Steve Stoneham, dean of language arts at The Scots College, described the exam as difficult, particularly for students unfamiliar with problem solving under pressure.
"While the English HSC examination could be criticised for its asking students to write about more than one text in detail mostly from memory in forty minutes using a ballpoint pen, so long as there must be examinations, it would be nice that the examinations could distinguish those students able to think on their feet and write clearly with supporting evidence," he said.
"This examination did precisely that. Many schools and students will not have liked it. It would be out of their comfort zone."…

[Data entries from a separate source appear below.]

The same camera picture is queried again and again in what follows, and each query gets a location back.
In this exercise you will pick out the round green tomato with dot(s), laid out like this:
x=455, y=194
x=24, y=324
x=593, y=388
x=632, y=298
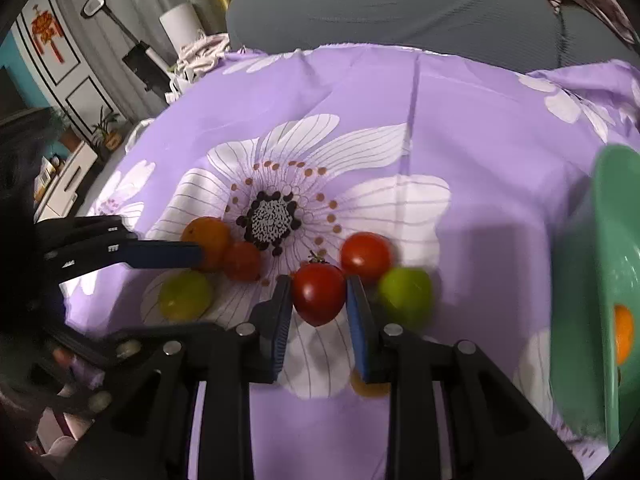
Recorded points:
x=185, y=297

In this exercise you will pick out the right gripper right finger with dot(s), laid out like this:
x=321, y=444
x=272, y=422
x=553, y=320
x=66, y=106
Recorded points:
x=392, y=355

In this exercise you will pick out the purple floral tablecloth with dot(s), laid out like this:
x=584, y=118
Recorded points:
x=470, y=170

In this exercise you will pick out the red Chinese knot decoration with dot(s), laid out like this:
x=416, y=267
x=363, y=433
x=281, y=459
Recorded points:
x=45, y=28

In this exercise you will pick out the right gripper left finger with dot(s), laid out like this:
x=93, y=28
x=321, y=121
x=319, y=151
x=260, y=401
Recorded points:
x=250, y=353

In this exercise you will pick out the white cylindrical lamp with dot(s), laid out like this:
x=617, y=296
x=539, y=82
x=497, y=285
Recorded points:
x=182, y=25

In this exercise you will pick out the green plastic bowl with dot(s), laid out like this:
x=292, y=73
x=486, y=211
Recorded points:
x=595, y=269

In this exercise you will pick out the black phone stand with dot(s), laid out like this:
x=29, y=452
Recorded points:
x=141, y=59

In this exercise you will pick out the grey sofa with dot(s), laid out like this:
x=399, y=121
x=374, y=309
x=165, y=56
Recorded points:
x=520, y=35

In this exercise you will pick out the potted green plant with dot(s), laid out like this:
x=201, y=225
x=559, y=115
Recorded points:
x=107, y=129

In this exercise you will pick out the large orange tomato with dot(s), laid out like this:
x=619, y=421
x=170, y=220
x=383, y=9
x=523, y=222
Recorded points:
x=213, y=236

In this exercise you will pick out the small yellow-orange tomato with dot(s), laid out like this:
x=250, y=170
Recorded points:
x=370, y=391

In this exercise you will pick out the large green oval tomato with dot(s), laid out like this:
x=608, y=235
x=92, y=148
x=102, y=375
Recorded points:
x=406, y=297

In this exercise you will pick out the small red tomato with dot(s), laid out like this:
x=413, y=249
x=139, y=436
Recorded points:
x=242, y=263

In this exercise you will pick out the orange fruit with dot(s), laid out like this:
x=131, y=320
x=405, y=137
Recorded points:
x=624, y=333

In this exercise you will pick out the white crumpled cloth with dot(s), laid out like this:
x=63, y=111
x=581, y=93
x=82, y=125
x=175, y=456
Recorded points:
x=195, y=60

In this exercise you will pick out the white TV cabinet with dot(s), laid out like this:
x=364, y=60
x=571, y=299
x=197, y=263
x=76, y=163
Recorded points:
x=62, y=192

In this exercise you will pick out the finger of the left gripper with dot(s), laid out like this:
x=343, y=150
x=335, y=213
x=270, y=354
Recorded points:
x=86, y=257
x=63, y=232

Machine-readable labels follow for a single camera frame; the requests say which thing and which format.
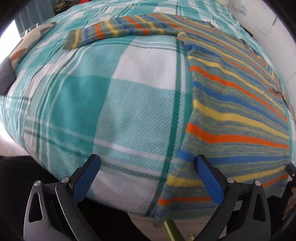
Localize teal white plaid bedspread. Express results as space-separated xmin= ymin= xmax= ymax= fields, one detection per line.
xmin=1 ymin=1 xmax=295 ymax=220

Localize white wall socket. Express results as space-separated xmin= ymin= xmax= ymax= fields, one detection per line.
xmin=233 ymin=3 xmax=248 ymax=16

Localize yellow-green stick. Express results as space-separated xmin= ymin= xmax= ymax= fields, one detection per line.
xmin=164 ymin=220 xmax=186 ymax=241

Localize striped multicolour knit sweater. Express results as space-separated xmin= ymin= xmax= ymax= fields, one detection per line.
xmin=64 ymin=13 xmax=293 ymax=225

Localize grey striped clothes pile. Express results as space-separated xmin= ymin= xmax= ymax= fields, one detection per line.
xmin=53 ymin=0 xmax=79 ymax=15

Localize blue curtain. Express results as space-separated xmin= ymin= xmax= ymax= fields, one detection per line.
xmin=15 ymin=0 xmax=56 ymax=34

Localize patterned beige cushion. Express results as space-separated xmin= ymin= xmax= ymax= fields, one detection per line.
xmin=9 ymin=22 xmax=56 ymax=71

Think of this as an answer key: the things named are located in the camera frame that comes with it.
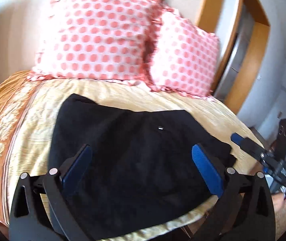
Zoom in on pink polka dot pillow right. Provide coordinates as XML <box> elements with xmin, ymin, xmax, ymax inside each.
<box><xmin>146</xmin><ymin>9</ymin><xmax>219</xmax><ymax>97</ymax></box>

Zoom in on black pants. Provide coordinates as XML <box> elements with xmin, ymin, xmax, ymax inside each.
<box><xmin>48</xmin><ymin>94</ymin><xmax>236</xmax><ymax>240</ymax></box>

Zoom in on person's right hand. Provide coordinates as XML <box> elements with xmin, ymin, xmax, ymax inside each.
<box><xmin>272</xmin><ymin>193</ymin><xmax>286</xmax><ymax>240</ymax></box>

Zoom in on pink polka dot pillow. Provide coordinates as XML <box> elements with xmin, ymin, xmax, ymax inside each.
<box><xmin>29</xmin><ymin>0</ymin><xmax>162</xmax><ymax>81</ymax></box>
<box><xmin>146</xmin><ymin>9</ymin><xmax>219</xmax><ymax>97</ymax></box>

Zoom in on pink polka dot pillow left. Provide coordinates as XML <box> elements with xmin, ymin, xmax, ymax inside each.
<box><xmin>29</xmin><ymin>0</ymin><xmax>162</xmax><ymax>81</ymax></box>

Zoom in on cream patterned bed cover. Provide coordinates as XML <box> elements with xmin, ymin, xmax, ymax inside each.
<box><xmin>0</xmin><ymin>71</ymin><xmax>254</xmax><ymax>236</ymax></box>

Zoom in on wooden door frame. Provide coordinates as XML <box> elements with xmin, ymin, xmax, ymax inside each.
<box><xmin>196</xmin><ymin>0</ymin><xmax>270</xmax><ymax>114</ymax></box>

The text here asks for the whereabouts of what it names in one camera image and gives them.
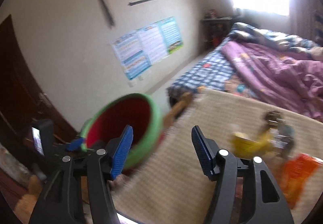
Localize orange plastic snack bag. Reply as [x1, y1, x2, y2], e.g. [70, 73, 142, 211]
[280, 153, 322, 209]

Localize dark wooden door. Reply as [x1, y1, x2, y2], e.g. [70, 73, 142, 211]
[1, 15, 77, 150]

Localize green red plastic basin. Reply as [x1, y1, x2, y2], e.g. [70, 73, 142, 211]
[80, 93, 163, 170]

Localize yellow snack wrapper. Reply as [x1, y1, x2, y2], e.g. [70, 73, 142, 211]
[232, 130, 273, 159]

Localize grey blue crumpled wrapper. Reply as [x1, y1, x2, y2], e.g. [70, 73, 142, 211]
[264, 110, 295, 159]

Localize purple quilt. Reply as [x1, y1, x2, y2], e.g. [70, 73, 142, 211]
[221, 41, 322, 121]

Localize blue plaid bed sheet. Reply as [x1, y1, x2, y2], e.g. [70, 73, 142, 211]
[168, 38, 236, 98]

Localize blue patchwork blanket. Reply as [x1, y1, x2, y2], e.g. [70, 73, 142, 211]
[228, 22, 320, 54]

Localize dark side table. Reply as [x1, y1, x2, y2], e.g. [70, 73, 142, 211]
[200, 17, 233, 49]

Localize blue educational wall posters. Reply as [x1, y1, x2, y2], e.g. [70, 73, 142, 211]
[112, 17, 183, 80]

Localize dark hanging wall bracket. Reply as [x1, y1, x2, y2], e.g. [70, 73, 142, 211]
[100, 0, 115, 28]

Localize grey wall rail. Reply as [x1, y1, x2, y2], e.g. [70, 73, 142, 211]
[128, 0, 154, 6]

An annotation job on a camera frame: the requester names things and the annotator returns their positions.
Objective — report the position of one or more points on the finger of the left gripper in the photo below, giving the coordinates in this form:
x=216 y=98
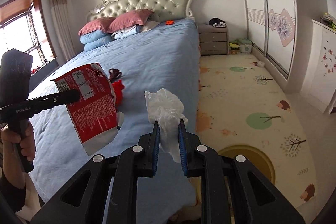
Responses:
x=28 y=108

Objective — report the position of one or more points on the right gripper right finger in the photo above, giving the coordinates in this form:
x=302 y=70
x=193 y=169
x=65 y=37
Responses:
x=232 y=190

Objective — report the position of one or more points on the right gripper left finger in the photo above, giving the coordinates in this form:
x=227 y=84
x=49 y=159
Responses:
x=104 y=190

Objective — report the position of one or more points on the large red snack bag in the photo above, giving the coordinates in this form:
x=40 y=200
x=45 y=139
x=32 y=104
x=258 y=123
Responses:
x=95 y=117

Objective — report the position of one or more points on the white tissue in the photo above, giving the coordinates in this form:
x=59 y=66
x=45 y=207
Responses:
x=167 y=109

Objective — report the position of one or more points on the black sleeve forearm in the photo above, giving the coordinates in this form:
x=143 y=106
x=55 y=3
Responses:
x=13 y=185

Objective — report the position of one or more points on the yellow plastic trash bin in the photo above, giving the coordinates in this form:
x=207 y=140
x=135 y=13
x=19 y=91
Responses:
x=257 y=157

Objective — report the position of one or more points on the person's left hand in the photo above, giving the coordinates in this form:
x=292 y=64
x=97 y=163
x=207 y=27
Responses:
x=26 y=141

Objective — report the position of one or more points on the beige curtain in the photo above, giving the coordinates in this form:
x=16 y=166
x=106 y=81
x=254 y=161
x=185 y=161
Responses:
x=61 y=22

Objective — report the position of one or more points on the blue folded quilt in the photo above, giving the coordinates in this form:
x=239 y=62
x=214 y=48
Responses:
x=95 y=39

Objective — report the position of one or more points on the cartoon patterned floor mat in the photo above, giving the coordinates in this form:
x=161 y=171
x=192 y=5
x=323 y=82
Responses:
x=240 y=103

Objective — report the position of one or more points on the dark maroon cloth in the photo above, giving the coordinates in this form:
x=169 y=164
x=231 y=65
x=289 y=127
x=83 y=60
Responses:
x=114 y=74

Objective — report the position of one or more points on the red cloth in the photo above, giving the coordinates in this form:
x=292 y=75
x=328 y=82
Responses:
x=118 y=88

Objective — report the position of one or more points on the pink pillow left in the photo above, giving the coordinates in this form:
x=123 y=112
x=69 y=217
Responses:
x=100 y=24

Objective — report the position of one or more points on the pink pillow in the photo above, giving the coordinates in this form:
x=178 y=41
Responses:
x=100 y=24
x=129 y=19

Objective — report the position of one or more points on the patterned folded quilt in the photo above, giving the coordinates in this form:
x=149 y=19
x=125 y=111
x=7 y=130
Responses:
x=127 y=32

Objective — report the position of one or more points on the pink pillow right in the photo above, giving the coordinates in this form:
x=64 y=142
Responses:
x=129 y=19

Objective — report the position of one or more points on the white low cabinet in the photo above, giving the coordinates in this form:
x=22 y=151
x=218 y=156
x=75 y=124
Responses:
x=319 y=84

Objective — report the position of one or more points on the green white storage box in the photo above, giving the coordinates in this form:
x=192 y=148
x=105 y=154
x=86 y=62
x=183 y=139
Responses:
x=245 y=45

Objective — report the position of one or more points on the blue bed sheet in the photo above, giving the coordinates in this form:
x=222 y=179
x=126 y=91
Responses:
x=165 y=57

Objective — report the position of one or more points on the grey bedside drawer cabinet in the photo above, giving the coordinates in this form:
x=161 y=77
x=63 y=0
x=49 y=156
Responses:
x=213 y=41

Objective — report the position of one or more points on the small orange object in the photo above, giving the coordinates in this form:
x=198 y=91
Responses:
x=169 y=22

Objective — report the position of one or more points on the black clothes on cabinet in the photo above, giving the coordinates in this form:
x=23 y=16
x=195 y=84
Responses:
x=217 y=23

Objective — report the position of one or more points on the white sliding wardrobe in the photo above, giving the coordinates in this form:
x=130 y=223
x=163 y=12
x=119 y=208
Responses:
x=271 y=29

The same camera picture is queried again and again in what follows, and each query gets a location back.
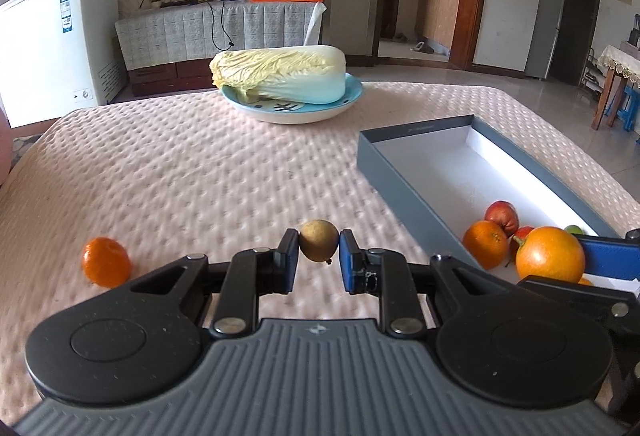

I haven’t seen it, so I don’t really know. I think too “slammed” is journalistic embellishment; Ms Helleman is critical of it, but “slamming” seems out of synch with some of what she says. The point she and others are making arises from the fact that every English candidate, except ESL, sits this paper – from the average or less than average though to the best. This is so that there is some yardstick to compare the two main courses, Advanced and Standard, whose second papers – tomorrow? – are separate and based on separate content. If you want to see what a Paper One looks like try the PDF of 2010.
Question 3 (15 marks)
‘An individual’s interaction with others and the world around them can enrich or limit their experience of belonging.’ Discuss this view with detailed reference to your prescribed text and ONE other related text of your own choosing.
The prescribed texts are listed on the next page.
The Herald cites this year’s equivalent:
Ms Helleman … said the questions were too tough for a typical student and included: "Analyse how imagery is used to capture the author’s intense experience returning to his hometown" or "In your view which TWO texts most effectively explore how feelings of belonging and not belonging may shift in time? Justify your view with reference to TWO texts".
"I think the idea behind setting a question that requires students to think and not regurgitate a set answer is a really good one but it’s got to be within the elements of their reach," Ms Helleman said.
"I felt it was a very high-level paper. For the top group of the state it would have been fine but for the whole state I felt it was a quite difficult one for them to do."
That second one is obviously this year’s Question 3 and doesn’t seem outrageous to me. Yesterday the Herald revealed what the examiners have probably tried to do.
STUDENTS who memorised prepared essays might have had a tough time answering questions in yesterday’s Higher School Certificate English exam.
”They asked for something very specific so it would be a little bit harder to adapt to the question,” said year 12 student, Aengus Tran, from Sydney Secondary College’s Blackwattle Bay Campus.
The 18-year-old dux of the school was nursing a fatigued hand following the two hour exam. He wrote 15 pages…
Anders Melander, also from Sydney Secondary College, said yesterday’s exam was a little harder than he expected.
”The essay was really specific, so if you hadn’t prepared for that part you were definitely screwed,” he said. ”Memorising an essay could have backfired completely.”
And he is right, I’d say. Back in 2006 I posted How can I improve my essay grades, especially in exams, without learning “model essays” off by heart? because for some students this really was an issue.
From my English/ESL site: click to see what this is about!
Any HSC students (or teachers) that happen by in the next day or so: good luck! I don’t miss it all that much!